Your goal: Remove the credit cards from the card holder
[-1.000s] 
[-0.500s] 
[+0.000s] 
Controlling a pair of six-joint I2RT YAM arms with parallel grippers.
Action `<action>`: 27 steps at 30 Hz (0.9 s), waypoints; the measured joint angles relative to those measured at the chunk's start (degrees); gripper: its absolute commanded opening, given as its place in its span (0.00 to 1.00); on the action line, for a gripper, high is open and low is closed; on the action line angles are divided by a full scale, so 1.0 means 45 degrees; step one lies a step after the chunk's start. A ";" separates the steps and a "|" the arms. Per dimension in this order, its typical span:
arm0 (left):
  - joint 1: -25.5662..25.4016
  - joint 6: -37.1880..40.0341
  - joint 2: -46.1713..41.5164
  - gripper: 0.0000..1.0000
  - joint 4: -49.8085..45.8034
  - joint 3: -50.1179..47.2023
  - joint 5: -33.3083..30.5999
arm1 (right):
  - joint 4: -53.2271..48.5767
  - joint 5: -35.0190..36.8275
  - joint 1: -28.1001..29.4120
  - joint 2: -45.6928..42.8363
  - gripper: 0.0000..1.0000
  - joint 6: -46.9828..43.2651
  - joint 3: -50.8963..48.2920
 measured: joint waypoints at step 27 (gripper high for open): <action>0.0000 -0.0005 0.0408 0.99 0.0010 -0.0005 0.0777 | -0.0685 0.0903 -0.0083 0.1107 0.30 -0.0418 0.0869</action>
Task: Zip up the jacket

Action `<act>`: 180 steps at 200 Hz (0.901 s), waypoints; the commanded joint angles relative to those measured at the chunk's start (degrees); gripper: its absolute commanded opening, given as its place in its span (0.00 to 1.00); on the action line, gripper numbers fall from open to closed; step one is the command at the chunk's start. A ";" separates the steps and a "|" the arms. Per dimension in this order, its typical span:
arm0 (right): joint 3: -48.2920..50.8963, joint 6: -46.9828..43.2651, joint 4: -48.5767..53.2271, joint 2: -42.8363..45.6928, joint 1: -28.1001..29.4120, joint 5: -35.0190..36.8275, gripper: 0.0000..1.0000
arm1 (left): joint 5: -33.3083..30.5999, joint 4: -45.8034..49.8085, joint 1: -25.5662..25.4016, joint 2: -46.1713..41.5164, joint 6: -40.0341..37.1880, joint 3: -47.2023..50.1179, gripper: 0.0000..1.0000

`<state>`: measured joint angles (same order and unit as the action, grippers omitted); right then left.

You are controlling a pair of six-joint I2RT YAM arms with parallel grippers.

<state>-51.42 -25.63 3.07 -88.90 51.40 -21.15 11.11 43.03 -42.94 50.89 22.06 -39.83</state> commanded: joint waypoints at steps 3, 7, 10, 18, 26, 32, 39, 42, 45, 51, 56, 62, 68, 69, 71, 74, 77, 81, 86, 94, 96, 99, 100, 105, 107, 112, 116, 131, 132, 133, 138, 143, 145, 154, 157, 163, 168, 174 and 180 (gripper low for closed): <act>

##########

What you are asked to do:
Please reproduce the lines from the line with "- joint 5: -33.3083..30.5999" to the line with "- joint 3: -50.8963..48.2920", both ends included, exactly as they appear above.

Answer to this problem:
  - joint 5: -33.3083..30.5999
arm1 (right):
  - joint 4: -53.2271..48.5767
  - joint 5: -35.0190..36.8275
  - joint 1: -28.1001..29.4120
  - joint 2: -45.6928..42.8363
  - gripper: 0.0000..1.0000
  - joint 6: -46.9828..43.2651
  - joint 3: -50.8963..48.2920

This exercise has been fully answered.